## DATA SECTION
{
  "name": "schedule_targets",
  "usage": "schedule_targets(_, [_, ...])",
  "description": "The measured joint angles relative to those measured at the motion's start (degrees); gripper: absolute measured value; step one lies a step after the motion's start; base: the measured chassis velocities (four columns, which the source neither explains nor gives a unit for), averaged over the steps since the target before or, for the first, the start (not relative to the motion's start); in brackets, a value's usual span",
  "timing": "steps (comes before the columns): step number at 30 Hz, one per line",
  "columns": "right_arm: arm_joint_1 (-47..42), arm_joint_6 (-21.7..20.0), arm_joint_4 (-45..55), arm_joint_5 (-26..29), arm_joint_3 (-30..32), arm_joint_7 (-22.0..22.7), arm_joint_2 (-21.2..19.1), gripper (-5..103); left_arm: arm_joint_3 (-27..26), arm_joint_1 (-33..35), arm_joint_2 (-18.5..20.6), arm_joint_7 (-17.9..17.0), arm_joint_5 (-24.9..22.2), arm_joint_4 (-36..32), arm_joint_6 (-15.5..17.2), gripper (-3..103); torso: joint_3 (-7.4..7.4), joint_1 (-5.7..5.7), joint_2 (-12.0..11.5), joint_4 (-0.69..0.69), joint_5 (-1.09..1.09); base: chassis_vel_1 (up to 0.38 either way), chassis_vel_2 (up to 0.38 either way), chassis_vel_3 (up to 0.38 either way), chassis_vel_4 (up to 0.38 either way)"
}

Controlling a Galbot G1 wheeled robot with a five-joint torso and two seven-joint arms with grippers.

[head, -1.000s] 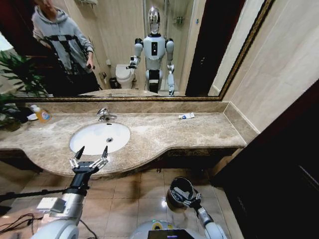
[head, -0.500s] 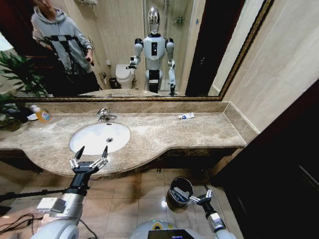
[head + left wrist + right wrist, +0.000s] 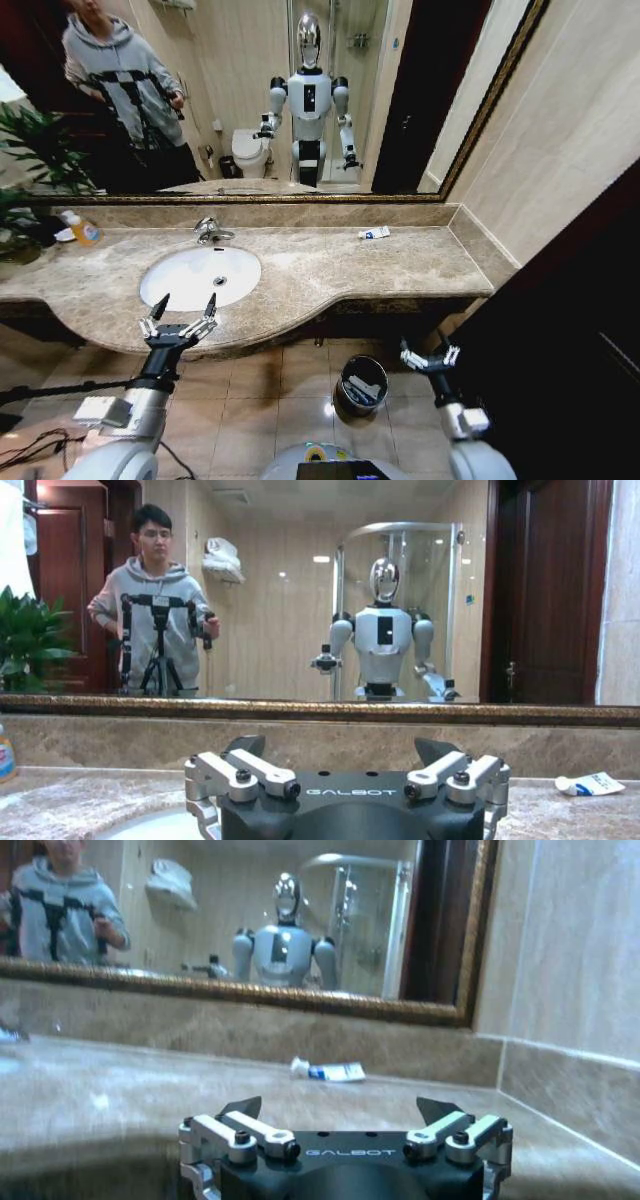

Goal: Pick up the trash from the sink and place it in the trash bin.

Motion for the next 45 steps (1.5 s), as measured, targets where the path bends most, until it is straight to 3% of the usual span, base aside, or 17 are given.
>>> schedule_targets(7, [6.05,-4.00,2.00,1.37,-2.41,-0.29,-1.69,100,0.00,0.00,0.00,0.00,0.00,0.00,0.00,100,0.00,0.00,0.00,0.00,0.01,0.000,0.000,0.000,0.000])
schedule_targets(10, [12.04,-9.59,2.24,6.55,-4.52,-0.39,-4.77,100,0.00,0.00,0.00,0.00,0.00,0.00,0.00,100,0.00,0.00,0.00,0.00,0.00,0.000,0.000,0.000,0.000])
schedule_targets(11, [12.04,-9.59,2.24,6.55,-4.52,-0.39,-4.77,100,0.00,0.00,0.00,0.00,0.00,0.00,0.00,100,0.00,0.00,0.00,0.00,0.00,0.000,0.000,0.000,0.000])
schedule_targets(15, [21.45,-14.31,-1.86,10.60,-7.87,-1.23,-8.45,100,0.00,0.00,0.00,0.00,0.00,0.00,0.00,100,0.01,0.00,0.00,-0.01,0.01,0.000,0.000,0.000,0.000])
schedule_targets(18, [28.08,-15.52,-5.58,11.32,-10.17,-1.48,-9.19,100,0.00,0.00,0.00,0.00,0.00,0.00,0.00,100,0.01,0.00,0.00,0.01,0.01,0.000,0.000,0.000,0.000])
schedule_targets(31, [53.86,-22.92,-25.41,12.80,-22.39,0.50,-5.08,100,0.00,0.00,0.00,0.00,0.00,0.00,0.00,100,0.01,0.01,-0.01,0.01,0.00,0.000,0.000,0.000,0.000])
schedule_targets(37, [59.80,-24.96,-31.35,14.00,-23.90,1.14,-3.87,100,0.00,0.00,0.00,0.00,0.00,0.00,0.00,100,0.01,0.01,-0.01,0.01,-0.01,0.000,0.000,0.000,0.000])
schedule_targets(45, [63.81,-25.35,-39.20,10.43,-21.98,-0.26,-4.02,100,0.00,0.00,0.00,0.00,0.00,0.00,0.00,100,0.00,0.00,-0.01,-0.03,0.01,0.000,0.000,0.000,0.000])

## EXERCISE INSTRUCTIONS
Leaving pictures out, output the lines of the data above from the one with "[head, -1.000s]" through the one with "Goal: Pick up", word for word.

## ANSWER BOX
[head, -1.000s] 
[head, -0.500s] 
[head + left wrist + right wrist, +0.000s] 

Goal: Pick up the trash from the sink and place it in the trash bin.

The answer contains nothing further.